NGM also successfully completed a first-in-human open-label Phase 1 study in which treatment with single- and multiple-dose IVT injections of NGM621 in patients with GA was well tolerated, supporting advancement to the Phase 2 CATALINA study. NGM plans to present the data from the Phase 1 study at the American Academy of Ophthalmology (AAO) 2020 Virtual Annual Meeting from November 13-15, 2020. In addition, NGM presented NGM621 preclinical findings at The Association for Research in Vision and Ophthalmology Annual Meeting, held virtually in June 2020. The presentations are available on NGM’s website.
Cancer

Continued enrollment in Phase 1a/1b study of NGM120 in patients with cancer anorexia/cachexia syndrome (CACS) and cancer.
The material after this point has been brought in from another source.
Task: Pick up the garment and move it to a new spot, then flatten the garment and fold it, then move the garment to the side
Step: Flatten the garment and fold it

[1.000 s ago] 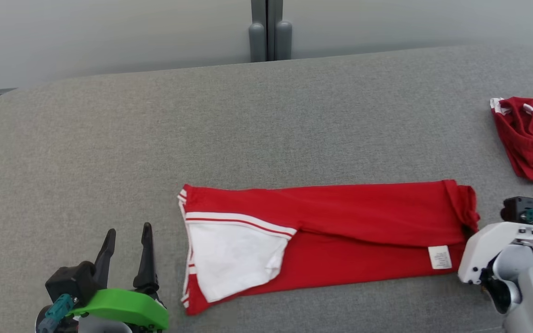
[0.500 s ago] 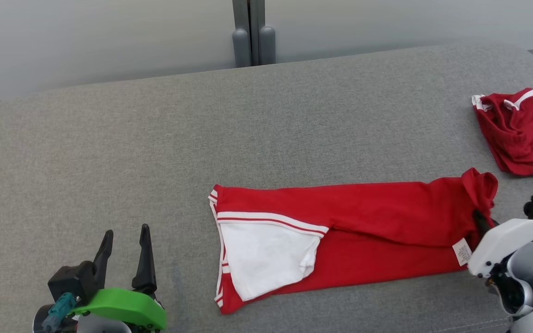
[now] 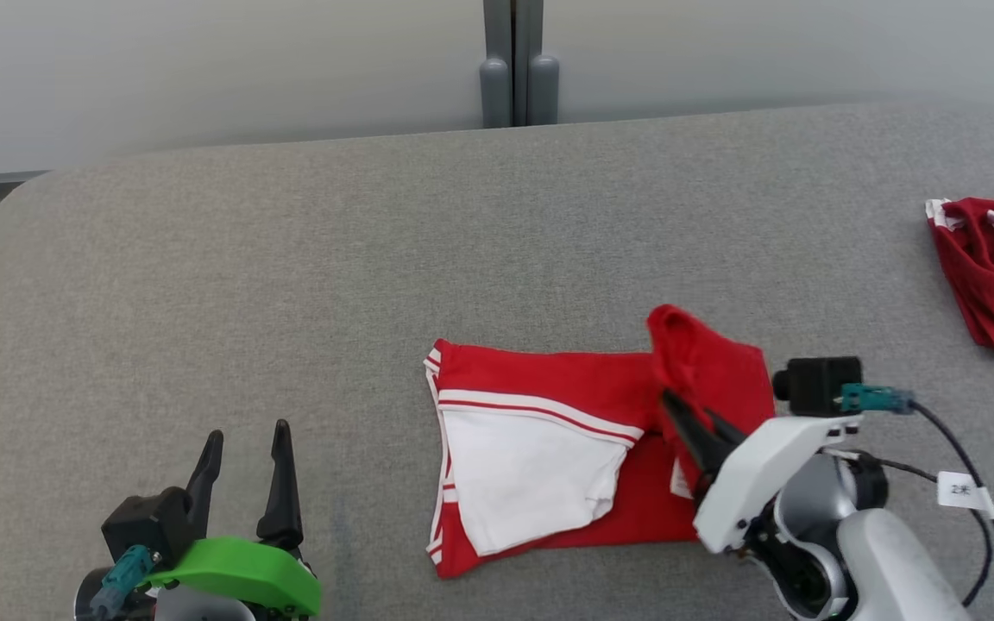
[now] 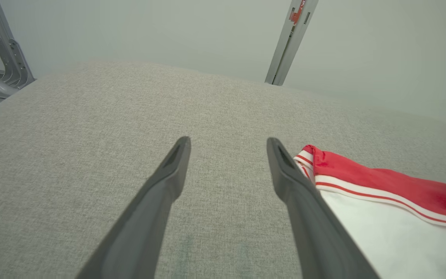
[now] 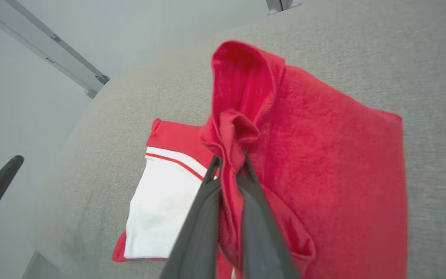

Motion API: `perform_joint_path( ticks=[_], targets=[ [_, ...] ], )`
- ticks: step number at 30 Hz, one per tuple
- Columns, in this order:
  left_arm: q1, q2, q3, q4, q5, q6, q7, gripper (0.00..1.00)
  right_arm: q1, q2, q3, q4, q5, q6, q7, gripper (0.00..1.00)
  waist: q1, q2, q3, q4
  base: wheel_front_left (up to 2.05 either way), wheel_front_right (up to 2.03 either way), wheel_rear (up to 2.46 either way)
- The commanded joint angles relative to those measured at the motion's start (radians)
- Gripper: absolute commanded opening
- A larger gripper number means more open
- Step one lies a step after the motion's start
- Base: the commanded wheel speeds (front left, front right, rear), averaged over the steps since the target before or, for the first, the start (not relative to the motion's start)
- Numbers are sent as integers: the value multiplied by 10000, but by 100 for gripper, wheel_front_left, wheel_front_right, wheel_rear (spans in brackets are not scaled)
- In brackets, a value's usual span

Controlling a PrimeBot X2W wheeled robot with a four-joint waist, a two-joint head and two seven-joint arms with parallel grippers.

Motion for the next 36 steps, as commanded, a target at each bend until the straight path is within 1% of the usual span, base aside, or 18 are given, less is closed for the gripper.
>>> perform_joint_path(
  ticks=[1, 8, 14, 18, 19, 20, 21, 25, 29, 31, 36],
  targets=[
    [-189, -7, -21, 34, -5, -18, -68, 100, -164, 59, 300, 18, 173, -13, 5, 0, 0, 0, 11, 185, 0, 0, 0],
    [-284, -114, -182, 104, -46, -79, -89, 100, -917, 187, 2096, 1012, 887, -11, -329, 0, 0, 0, 148, 700, 0, 0, 0],
    [-408, -225, -321, 292, -72, -129, -178, 100, -1780, 197, 3023, 2325, 1554, -8, -1024, 0, 0, 0, 264, 1171, 0, 0, 0],
    [-448, -265, -390, 431, -94, -163, -224, 100, -2291, 196, 3367, 3237, 2001, -8, -1420, 0, 0, 0, 304, 1430, 0, 0, 0],
    [-456, -281, -409, 452, -102, -174, -242, 100, -2376, 198, 3446, 3438, 2135, -7, -1487, 29, 0, 0, 308, 1476, 0, 0, 0],
    [-459, -294, -421, 479, -112, -183, -257, 100, -2465, 201, 3564, 3649, 2302, -7, -1562, 71, 0, 0, 308, 1526, 0, 0, 0],
    [-457, -301, -432, 502, -113, -185, -259, 100, -2544, 201, 3648, 3790, 2478, -7, -1668, 100, 0, 0, 305, 1553, 0, 0, 0],
    [-440, -323, -458, 590, -137, -152, -304, 100, -2862, 194, 4008, 4218, 2956, -7, -2181, 100, 0, 0, 276, 1600, 0, 0, 0],
    [-362, -303, -472, 628, -175, -136, -332, 100, -3074, 189, 4116, 4429, 2768, -8, -2723, 100, 0, 0, 222, 1484, 0, 0, 0],
    [-353, -306, -496, 619, -170, -126, -337, 100, -3120, 186, 3921, 4445, 2501, -8, -3048, 100, 0, 0, 215, 1383, 0, 0, 0],
    [-391, -291, -575, 597, -129, -130, -403, 100, -2989, -58, 2778, 4410, 994, -8, -4095, 100, 0, 0, 219, 1098, 0, 0, 0]
  ],
)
NGM continues to enroll patients in a Phase 1a/1b clinical study to evaluate NGM120, a first-in-class antagonistic antibody that binds glial cell-derived neurotrophic factor receptor alpha-like (GFRAL), and inhibits GDF15 signaling, for the potential treatment of CACS and cancer. CACS is the uncontrolled wasting of both skeletal muscle and fat that is a common co-morbidity of cancer and is associated with shortened survival in cancer patients.
Corporate

Expanded leadership with key management team and board appointments. NGM announced the appointment of a new executive team member, Siobhan Nolan Mangini, as Chief Financial Officer effective July 13, 2020 and announced the appointment of Carole Ho, M.D. to its Board of Directors. Dr. Ho currently serves as Chief Medical Officer and Head of Development at Denali Therapeutics.
Merck Collaboration

Merck has a one-time option to license NGM pipeline programs, other than NGM’s wholly-owned programs aldafermin and NGM395, following human proof-of-concept trials under the terms of the companies’ ongoing strategic collaboration. Upon exercising any such option, Merck would lead global product development and commercialization for the resulting products, if approved. Prior to Merck initiating a Phase 3 study for a licensed program, NGM may elect to either receive milestone and royalty payments or, in certain cases, to co-fund development and participate in a global cost and revenue share arrangement of up to 50%. The agreement also provides NGM with the option to participate in the co-promotion of any co-funded program in the United States. In January 2019, Merck exercised its first option under the collaboration to license NGM313, also referred to as MK‑3655.

Second Quarter Financial Results

For the quarter ended June 30, 2020, NGM reported a net loss of $25.6 million compared to a net loss of $7.7 million for the corresponding period in 2019.

Related party revenue from our collaboration with Merck for the quarter ended June 30, 2020 was $19.8 million compared to $25.3 million for the corresponding period in 2019. The decrease in related party revenue was primarily attributable to the completion of all remaining obligations associated with the upfront payment at the conclusion of the initial five-year term of the Merck collaboration.

Research and development expenses for the quarter ended June 30, 2020 were $38.5 million compared to $28.8 million for the corresponding period in 2019. The increase in research and development expenses was mainly attributable to increases in external research and development expenses associated with the advancement of NGM’s growing pipeline, primarily expenses related to our aldafermin, NGM621 and NGM395 programs, and personnel-related expenses driven by increased headcount.

General and administrative expenses for the quarter ended June 30, 2020 were $6.8 million compared to $6.2 million for the corresponding period in 2019. The increase in general and administrative expenses was primarily attributable to increases in personnel-related expenses driven by increased headcount and legal expenses to support our operations as a public company.

Cash, cash equivalents and short-term marketable securities were $312.1 million as of June 30, 2020, compared to $344.5 million as of December 31, 2019.